Светлый фон

В этом кабинете было прибежище, здесь царило благостное единодушие, здесь процветало человеческое общение. Такой кабинет нельзя предавать. Кабинет — это преддверие, если шум проникает сюда, его потом не задержит и дверь лаборатории. И тогда Ланквиц нигде больше не будет чувствовать себя в безопасности. Сдавать это преддверие без борьбы будет чистым безумием! Ланквиц глядит на Киппенберга. Лишь теперь он сознает, какую беду накликал на свою голову. Этот неотесанный чурбан под тонким культурным слоем так и остался выскочкой: он способен, словно кузнец, обрушить тяжелый молот на тончайшую механику духа, хранителем которой в старом здании является он, Ланквиц.

Ланквиц встает с кресла, он совершенно овладел собой, он с превеликим вниманием прислушивается к разговору этих двоих, которые вроде бы уже сбросили его со счетов, списали, вычеркнули. Они не подозревают и не должны заподозрить, что он, хотя и в последний момент, опомнился. Ведь еще секунда, и он поставил бы свою подпись под той бумагой, но нет, он не позволит сбрасывать себя со счетов, будто жалкую соринку. Когда-нибудь окончательно исчезнет и будет забыто то гнетущее, что тяготеет над ним вот уже два года и до такой степени угрожает его существованию, что он даже был вынужден предоставить некоторую свободу действий этим двоим. Но прозябать в бездействии он не намерен, он найдет пути, чтобы уничтожить зло и устранить угрозу. Он сумеет это, сделать. И тогда он снова будет силен, и призовет к порядку этих двоих, и отправит их в новое здание. Пусть себе там шумят, работают на машине и чертыхаются. Он же пригласит Кортнера и Хадриана и вместе с ними вернется к плодотворной научной работе, к созерцательным наблюдениям, интуитивным откровениям, к науке, как он ее понимает. Он и в концерне сумел вытерпеть ужасное двенадцатилетие, безудержную гонку по приказу директора, который поверял высоты духа высотой доходов, а науку мерил процентами прибылей.
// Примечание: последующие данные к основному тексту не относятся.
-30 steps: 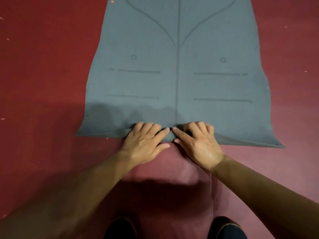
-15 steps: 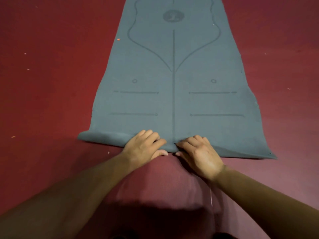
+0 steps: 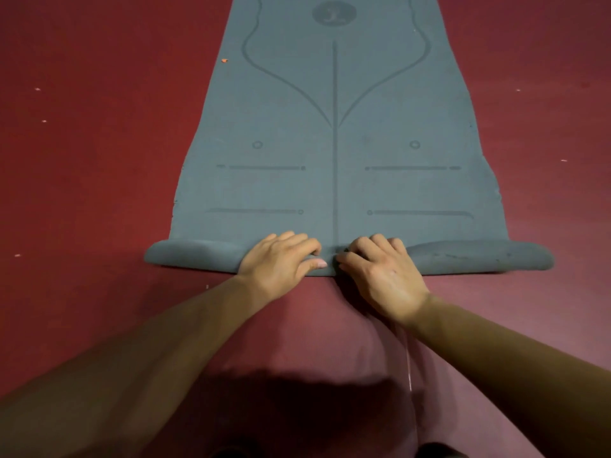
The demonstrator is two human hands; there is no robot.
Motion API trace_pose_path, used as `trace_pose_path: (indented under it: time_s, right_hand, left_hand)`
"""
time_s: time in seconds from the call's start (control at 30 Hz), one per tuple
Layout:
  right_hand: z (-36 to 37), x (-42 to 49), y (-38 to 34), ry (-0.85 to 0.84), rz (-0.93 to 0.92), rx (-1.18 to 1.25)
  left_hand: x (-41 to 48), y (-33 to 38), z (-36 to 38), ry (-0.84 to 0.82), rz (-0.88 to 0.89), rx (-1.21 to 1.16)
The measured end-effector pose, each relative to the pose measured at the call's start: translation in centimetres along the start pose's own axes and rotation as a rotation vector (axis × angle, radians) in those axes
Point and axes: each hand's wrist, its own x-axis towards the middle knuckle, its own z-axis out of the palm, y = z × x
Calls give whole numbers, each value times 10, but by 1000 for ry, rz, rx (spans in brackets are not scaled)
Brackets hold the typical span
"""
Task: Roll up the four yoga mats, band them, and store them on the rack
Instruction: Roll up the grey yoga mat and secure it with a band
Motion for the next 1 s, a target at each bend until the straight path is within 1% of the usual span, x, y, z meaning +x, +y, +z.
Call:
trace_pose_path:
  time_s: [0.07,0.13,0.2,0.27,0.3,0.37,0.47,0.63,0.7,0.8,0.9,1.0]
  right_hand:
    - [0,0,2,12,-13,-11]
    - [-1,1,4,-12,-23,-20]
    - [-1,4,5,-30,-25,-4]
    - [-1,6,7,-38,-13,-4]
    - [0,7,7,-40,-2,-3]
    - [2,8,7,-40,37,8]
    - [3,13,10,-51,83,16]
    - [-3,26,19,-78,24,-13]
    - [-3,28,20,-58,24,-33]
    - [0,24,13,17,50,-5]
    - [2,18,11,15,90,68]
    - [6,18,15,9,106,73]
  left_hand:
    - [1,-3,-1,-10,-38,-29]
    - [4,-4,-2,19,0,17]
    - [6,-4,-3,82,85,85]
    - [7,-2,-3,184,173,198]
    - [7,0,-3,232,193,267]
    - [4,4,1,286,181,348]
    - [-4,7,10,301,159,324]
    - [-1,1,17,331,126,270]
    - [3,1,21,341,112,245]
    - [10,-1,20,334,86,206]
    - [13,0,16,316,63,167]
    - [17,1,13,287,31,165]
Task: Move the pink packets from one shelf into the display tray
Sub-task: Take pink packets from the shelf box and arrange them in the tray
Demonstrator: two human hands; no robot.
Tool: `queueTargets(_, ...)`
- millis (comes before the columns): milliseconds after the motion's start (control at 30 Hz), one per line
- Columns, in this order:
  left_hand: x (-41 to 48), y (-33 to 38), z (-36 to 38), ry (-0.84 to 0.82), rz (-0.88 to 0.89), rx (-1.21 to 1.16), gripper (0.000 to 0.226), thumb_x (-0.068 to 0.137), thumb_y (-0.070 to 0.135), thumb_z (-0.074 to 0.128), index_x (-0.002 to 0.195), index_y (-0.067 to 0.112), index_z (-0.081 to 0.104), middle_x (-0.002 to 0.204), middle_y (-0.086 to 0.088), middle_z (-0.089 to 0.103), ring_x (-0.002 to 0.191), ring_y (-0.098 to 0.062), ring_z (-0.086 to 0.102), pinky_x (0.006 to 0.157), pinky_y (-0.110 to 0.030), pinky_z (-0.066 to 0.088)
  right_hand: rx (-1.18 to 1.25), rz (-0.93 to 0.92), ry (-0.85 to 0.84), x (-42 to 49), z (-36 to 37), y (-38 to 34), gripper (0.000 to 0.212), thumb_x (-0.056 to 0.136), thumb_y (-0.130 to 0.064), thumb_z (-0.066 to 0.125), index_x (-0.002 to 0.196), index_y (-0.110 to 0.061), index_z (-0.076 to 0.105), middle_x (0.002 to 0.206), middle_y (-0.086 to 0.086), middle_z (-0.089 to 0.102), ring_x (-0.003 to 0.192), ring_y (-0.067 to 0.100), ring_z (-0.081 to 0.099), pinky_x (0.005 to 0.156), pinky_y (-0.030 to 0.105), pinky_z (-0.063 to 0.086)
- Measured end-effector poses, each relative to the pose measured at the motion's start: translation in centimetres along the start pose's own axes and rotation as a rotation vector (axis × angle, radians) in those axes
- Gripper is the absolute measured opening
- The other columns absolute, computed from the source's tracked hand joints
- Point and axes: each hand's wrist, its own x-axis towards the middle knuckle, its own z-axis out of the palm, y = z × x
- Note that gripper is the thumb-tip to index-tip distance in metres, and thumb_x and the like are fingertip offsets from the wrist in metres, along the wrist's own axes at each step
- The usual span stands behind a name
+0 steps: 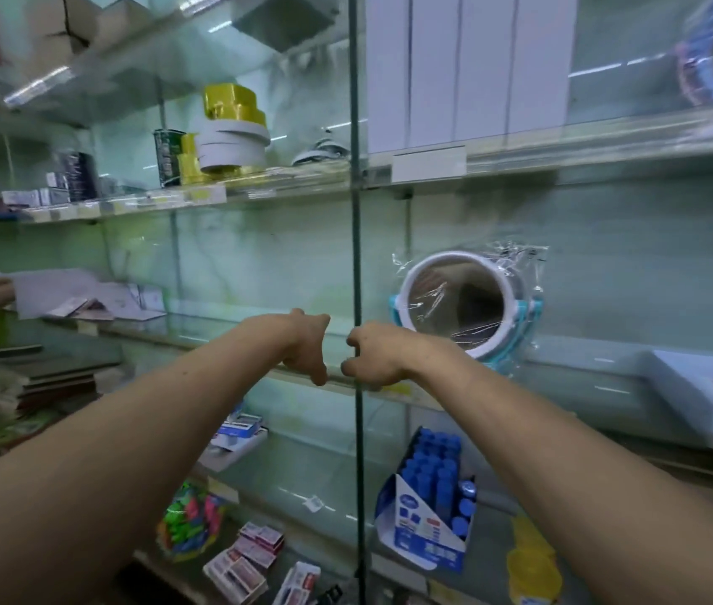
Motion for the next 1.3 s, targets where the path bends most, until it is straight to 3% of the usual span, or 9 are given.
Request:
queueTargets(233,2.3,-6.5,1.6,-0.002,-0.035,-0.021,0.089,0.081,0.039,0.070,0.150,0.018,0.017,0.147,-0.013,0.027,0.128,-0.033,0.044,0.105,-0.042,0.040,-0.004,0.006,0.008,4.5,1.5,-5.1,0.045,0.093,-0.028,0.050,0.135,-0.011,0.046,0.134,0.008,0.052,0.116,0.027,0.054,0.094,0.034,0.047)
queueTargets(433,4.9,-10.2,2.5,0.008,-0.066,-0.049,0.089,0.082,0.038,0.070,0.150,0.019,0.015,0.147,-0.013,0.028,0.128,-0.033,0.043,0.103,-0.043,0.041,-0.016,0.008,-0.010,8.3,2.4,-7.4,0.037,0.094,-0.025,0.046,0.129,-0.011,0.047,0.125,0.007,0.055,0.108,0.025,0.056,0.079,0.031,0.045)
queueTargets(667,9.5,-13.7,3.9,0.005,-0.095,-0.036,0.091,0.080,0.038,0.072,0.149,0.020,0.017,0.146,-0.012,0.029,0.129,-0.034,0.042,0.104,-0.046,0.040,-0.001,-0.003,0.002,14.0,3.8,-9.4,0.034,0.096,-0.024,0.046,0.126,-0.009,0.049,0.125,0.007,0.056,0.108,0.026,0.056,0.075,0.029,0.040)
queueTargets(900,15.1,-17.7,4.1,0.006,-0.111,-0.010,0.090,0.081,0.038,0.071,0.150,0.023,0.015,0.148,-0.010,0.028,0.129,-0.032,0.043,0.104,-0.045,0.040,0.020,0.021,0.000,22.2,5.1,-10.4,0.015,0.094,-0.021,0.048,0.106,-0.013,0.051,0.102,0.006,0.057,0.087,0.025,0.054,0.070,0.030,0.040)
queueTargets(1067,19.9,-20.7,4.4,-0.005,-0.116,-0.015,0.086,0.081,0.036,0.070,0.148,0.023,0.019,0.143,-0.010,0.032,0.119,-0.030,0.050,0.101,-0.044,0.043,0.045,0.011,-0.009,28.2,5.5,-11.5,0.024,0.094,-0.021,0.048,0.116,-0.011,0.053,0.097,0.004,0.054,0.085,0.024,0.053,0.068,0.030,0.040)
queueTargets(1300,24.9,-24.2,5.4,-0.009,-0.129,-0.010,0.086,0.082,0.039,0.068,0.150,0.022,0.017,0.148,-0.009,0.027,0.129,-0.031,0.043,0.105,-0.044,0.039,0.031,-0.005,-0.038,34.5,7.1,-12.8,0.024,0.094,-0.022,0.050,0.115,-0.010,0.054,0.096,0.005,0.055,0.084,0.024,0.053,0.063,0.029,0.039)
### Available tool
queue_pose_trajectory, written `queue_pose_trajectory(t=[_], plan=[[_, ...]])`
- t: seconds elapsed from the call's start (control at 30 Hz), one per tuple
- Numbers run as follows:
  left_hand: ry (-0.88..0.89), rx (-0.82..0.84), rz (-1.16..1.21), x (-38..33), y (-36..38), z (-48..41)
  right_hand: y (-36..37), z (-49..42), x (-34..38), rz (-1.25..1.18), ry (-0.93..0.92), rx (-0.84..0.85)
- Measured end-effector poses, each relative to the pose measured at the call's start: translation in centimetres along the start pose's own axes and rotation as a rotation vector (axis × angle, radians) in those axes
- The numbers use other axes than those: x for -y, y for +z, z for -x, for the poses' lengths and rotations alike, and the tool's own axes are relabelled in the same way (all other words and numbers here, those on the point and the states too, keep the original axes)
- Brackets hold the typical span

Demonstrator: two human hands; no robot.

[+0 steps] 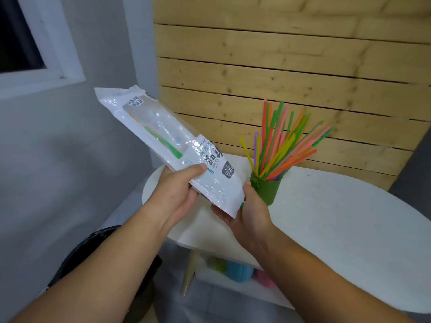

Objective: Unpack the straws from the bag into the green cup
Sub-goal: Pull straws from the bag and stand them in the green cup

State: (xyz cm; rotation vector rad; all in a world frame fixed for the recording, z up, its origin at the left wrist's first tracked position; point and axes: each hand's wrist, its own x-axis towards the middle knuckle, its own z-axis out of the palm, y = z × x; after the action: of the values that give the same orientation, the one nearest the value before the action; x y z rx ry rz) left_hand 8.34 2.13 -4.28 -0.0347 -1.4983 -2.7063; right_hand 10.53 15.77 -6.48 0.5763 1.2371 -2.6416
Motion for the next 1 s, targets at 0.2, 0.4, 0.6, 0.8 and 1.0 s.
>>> queue_pose_trajectory(t=[0.2, 0.4, 0.6, 0.8, 1.0], plan=[[0.038, -0.006, 0.059, -1.1, -0.5, -0.3, 0.3, -0.1, -0.2, 0.348, -0.040, -0.047], [-0.002, -0.015, 0.075, -0.9, -1.0, -0.6, -0.3, 0.1, 1.4, 0.324, -0.062, -0.029], [-0.096, -0.006, -0.003, -0.7, -1.2, -0.5, -1.5, 0.2, 3.6, 0.253, -0.118, 0.030], [-0.141, -0.073, 0.016, -0.2, -1.2, -0.8, -3.0, 0.3, 5.2, 0.144, -0.105, 0.106], [-0.181, -0.158, 0.115, 0.7, -1.1, -1.1, -5.0, 0.6, 6.4, 0.256, -0.209, 0.017]])
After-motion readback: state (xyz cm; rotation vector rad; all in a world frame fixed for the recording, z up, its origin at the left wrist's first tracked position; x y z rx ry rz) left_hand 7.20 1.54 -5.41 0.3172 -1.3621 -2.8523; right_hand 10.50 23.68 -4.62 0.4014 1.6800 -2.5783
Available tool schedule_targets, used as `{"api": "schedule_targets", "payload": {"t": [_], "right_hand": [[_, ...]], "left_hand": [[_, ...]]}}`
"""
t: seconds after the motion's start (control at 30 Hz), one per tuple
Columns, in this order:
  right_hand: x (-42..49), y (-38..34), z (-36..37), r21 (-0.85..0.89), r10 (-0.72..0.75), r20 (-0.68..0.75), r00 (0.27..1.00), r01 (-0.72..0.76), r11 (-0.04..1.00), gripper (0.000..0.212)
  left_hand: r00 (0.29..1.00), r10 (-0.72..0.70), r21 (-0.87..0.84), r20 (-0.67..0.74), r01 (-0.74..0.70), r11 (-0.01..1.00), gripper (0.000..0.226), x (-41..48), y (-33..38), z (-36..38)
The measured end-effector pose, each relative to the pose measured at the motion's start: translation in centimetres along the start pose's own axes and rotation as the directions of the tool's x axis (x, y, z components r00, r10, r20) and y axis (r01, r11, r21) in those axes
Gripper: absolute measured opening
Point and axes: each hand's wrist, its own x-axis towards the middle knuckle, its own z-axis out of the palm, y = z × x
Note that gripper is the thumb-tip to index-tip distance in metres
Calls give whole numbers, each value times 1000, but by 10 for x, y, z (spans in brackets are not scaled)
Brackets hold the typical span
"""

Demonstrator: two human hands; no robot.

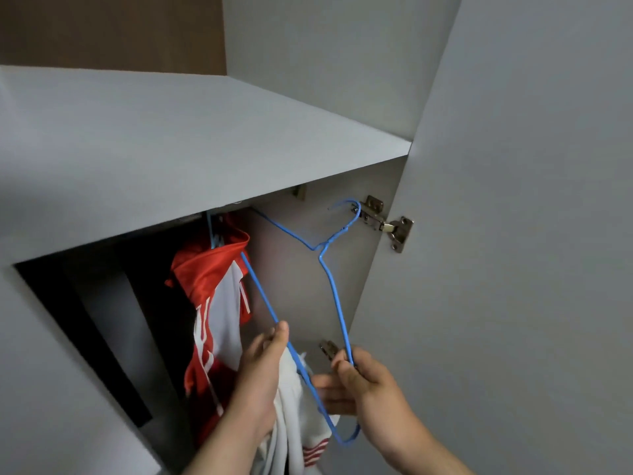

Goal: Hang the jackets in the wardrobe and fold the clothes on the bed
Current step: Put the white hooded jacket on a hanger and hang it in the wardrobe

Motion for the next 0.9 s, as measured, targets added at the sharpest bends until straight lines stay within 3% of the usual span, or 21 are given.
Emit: {"api": "schedule_targets", "payload": {"t": [0.2, 0.33, 0.43, 0.67, 0.9], "right_hand": [[-42, 17, -50, 121, 97, 123, 988, -112, 986, 18], [-78, 25, -82, 103, 74, 213, 974, -98, 990, 10], [-101, 27, -105, 110, 12, 162, 987, -30, 993, 47], [-130, 5, -132, 138, -132, 49, 990, 124, 983, 15], [-160, 3, -134, 229, -91, 55, 994, 76, 970, 20]], "left_hand": [[999, 50, 73, 14, -51, 996, 11, -35, -15, 22], [997, 74, 143, 39, -78, 987, 23, -74, -30, 33], [986, 136, 234, 96, -155, 960, 32, -110, -39, 37], [979, 168, 385, 111, -199, 901, 33, -191, -71, 41], [989, 122, 500, 87, -149, 853, 34, -250, -94, 33]]}}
Здесь он мнил наконец обнаружить непочатый край плодотворной научной работы и засевать почву семенами науки, он не потерпит, чтобы у него отобрали его царство. Его ценят. Знают, чего он стоит. У него есть имя. Он много сильней, чем эти безымянные.

Ланквиц снова сел. В пылу разговора я так и не удосужился понаблюдать за ним и поэтому не уловил ни изменившееся выражение его лица, ни вновь охватившую его уверенность. Я обрабатывал Боскова.

— То, чего вы достигли вчера, мы знали и раньше, нам это было ясно. Они очень заинтересовались. Они бы рады познакомиться с документацией. Все очень непринужденно, непринужденнее и быть не может. А кто сказал: это просто бумага? Вы сами и сказали. — Я тяжело опустил руку на розовый скоросшиватель. — Вы знали также, что ради красивой идеи никто не станет перекраивать планы, не дураки же они, и рассчитывать они умеют точно, вроде как наш дядюшка Папст! Я заметно поумнел позавчера вечером, я научился понимать Папста, хорошо понимать, в максимальном приближении, какое только допускается существующей между нами дистанцией. Кроме того, я связался по телефону с монтажным управлением, и с Фрайбергом тоже. Мне даже и ездить туда не надо, мне и так ясно: за короткое время никто ничего не сделает. Не сделает и не может сделать, никто, кроме нас самих, понимаете, Босков?